### Exercise directions
When the line with "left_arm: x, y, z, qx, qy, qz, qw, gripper" appears below, start repeating lines exactly, and keep going through the line with "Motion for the"; add nothing outside that span.

### Collected data
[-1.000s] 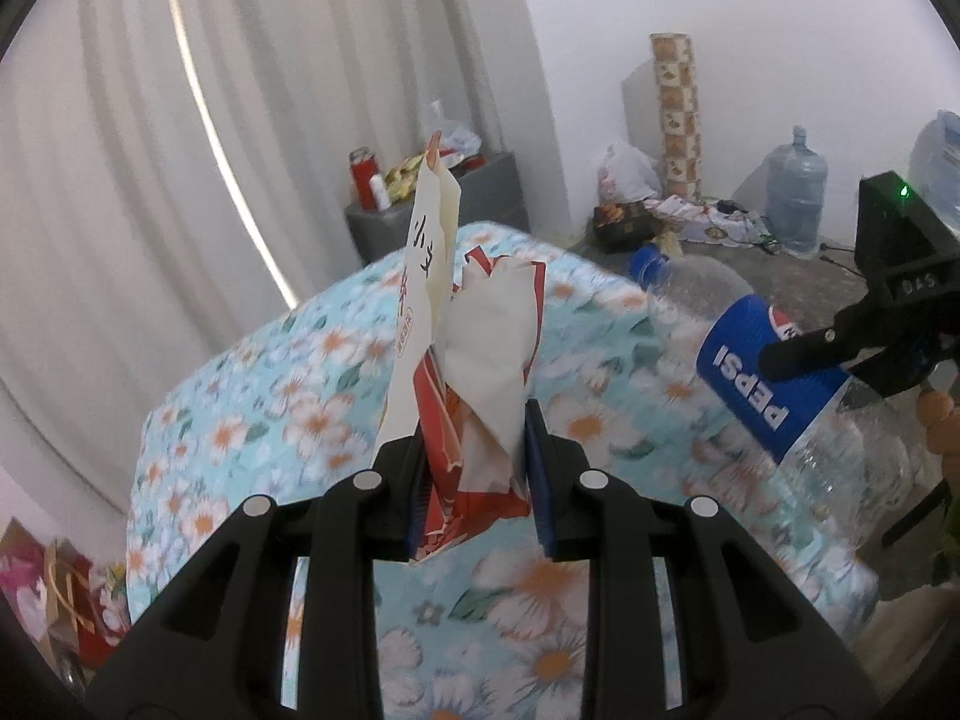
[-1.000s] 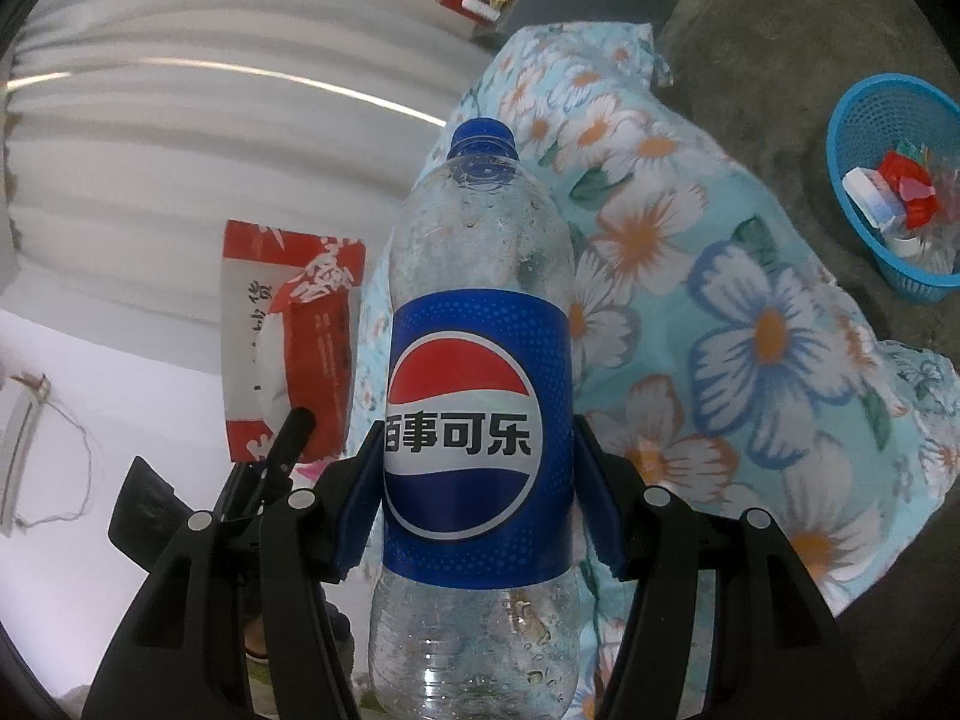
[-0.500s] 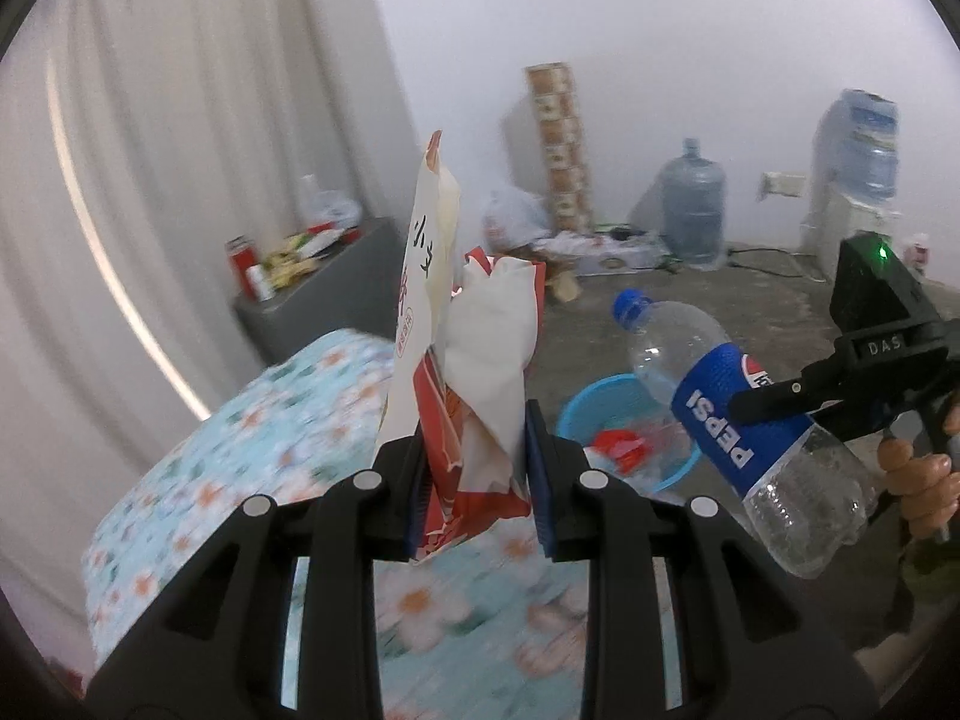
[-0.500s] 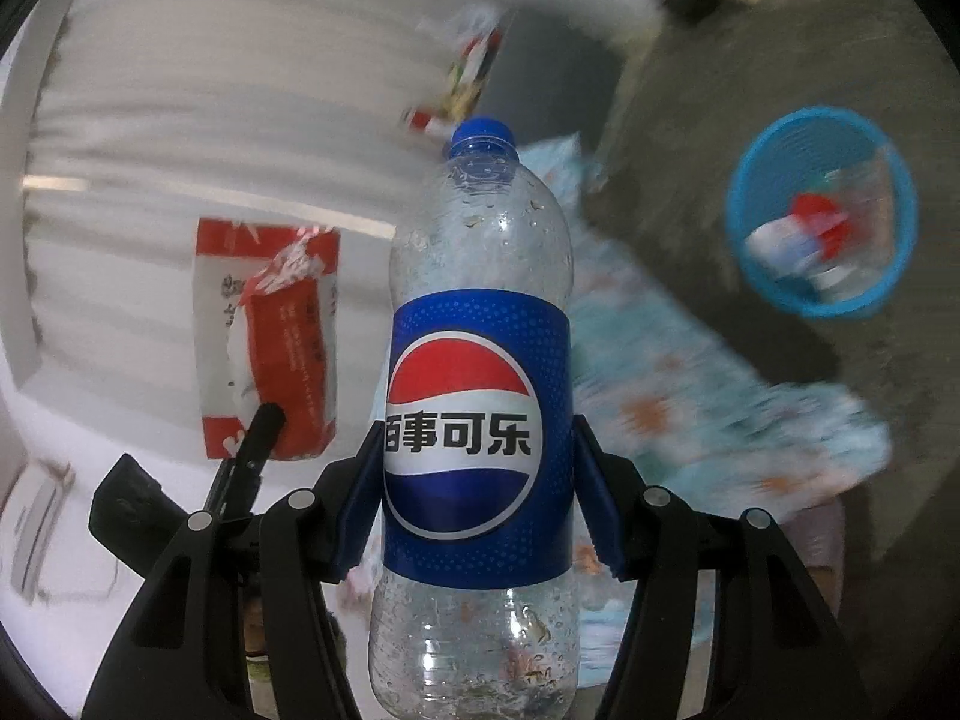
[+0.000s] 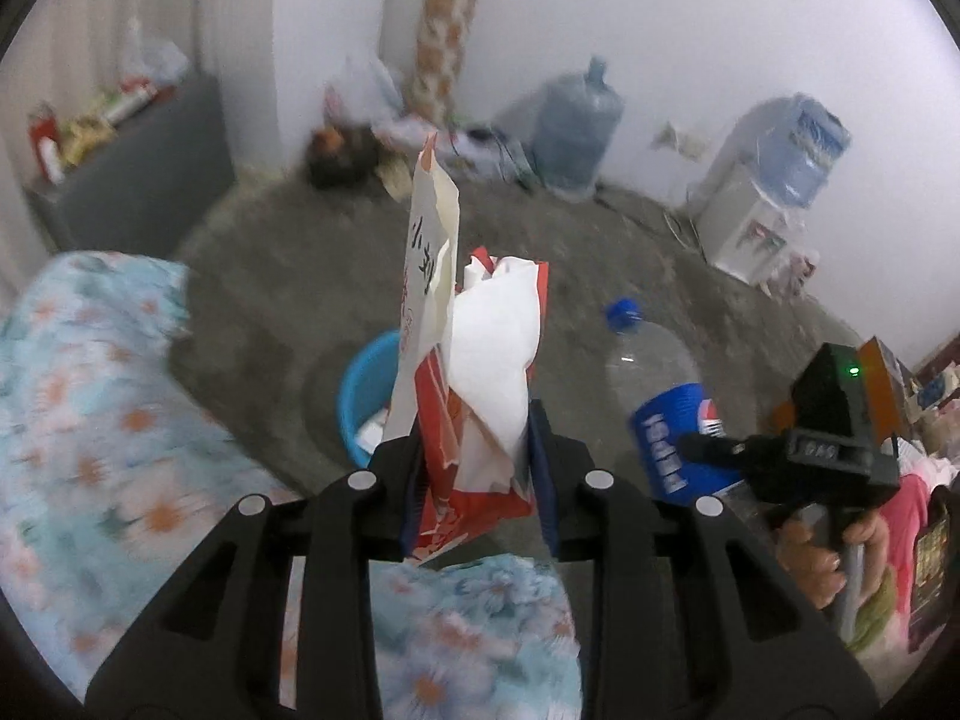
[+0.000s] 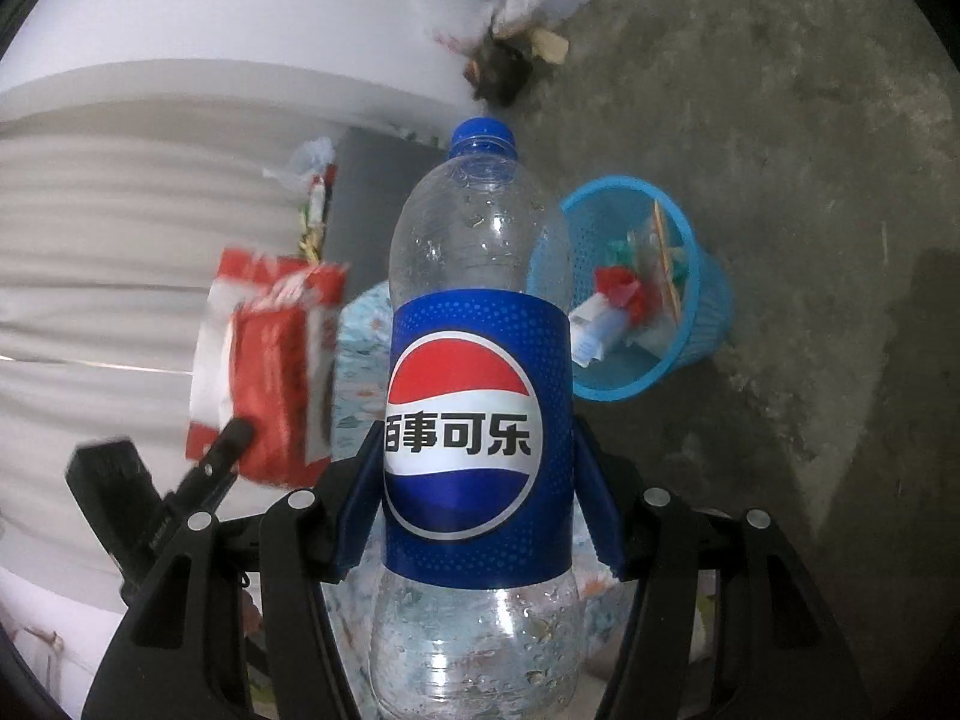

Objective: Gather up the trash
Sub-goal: 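Carry the snack bag and Pepsi bottle over the blue wastebasket with both tools, then open the left tool to drop the snack bag into the wastebasket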

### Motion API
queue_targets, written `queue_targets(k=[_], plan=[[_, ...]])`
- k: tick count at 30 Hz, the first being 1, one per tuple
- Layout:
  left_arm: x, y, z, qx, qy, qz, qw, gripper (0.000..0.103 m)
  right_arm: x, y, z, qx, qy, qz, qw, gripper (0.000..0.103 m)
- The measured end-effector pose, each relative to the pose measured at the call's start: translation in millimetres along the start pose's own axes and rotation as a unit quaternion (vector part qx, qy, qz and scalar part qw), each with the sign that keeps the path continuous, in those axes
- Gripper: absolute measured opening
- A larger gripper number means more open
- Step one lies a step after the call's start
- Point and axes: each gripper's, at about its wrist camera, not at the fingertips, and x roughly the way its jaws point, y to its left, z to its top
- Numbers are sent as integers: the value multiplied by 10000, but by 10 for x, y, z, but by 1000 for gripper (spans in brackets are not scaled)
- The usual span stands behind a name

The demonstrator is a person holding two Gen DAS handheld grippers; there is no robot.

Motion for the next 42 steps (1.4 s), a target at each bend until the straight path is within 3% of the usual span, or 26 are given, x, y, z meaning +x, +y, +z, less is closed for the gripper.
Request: queue_targets(k=[5, 8, 10, 12, 13, 15, 17, 19, 22, 24, 31, 36, 38, 42], plan=[[627, 93, 160, 18, 353, 84, 9993, 28, 834, -30, 399, 213, 356, -46, 9991, 59], [961, 139, 276, -39, 468, 172, 9987, 28, 1355, -157, 652, 376, 330, -340, 9982, 60], [1220, 179, 315, 2, 562, 269, 9981, 29, 1629, -289, 798, 368, 261, -650, 9969, 71], [1521, 208, 345, 37, 699, 382, 9968, 30, 1897, -427, 749, 360, 136, -1375, 9898, 71], [1686, 233, 338, 8, 819, 397, 9958, 32, 1988, -469, 662, 406, 136, -1507, 9877, 71], [1925, 279, 328, -202, 1021, 235, 9943, 36, 1999, -537, 480, 572, 133, -1361, 9890, 71], [2140, 245, 309, -127, 1156, 234, 9929, 44, 1902, -560, 358, 573, 86, -1307, 9897, 71], [2404, 187, 259, 77, 1548, 282, 9875, 55, 1731, -579, 247, 510, 2, -1372, 9892, 71], [2526, 230, 222, -95, 1835, 320, 9825, 68, 1442, -603, 12, 533, -168, -1358, 9892, 71], [2468, 293, 246, -376, 1798, 175, 9828, 75, 1255, -633, -89, 512, -243, -1361, 9891, 71], [2035, 358, 306, -1011, 1250, -297, 9865, 83, 824, -663, -154, 594, -364, -1330, 9887, 71], [1807, 351, 286, -1491, 882, -904, 9807, 83, 418, -755, 259, 574, -367, -1202, 9904, 71], [1768, 329, 271, -1602, 838, -941, 9790, 83, 209, -820, 703, 535, -365, -1141, 9914, 71], [1594, 303, 256, -1603, 657, -951, 9803, 83, 215, -734, 886, 452, -385, -1057, 9926, 71]])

### Task solution
  left_arm: x, y, z, qx, qy, qz, qw, gripper (0.000..0.103 m)
  right_arm: x, y, z, qx, qy, qz, qw, gripper (0.000..0.103 m)
- The measured end-effector pose, each relative to the pose measured at the call's start: translation in millimetres along the start pose's own axes and rotation as a unit quaternion (vector part qx, qy, qz and scalar part qw), each with the sign that keeps the path continuous, in those axes
- Gripper: absolute measured opening
- A larger gripper number means more open
- Step one lies a step after the call's start
- Point and axes: each gripper's, at about its wrist camera, not at the fingertips, and x roughly the way its jaws point, y to its left, z to its top
- Numbers are sent as integers: the value multiplied by 10000, but by 10 for x, y, z, but by 1000 for gripper (spans in brackets are not scaled)
- The usual span stands behind a name

The demonstrator is a person holding two Gen DAS handheld grippers; there is no robot.

Motion for the next 42 steps (1.4 s), a target at each bend until the straight path is within 3% of the usual span, or 26 are given, x, y, z meaning +x, +y, +z, less is closed for the gripper.

No additional lines are needed for this answer.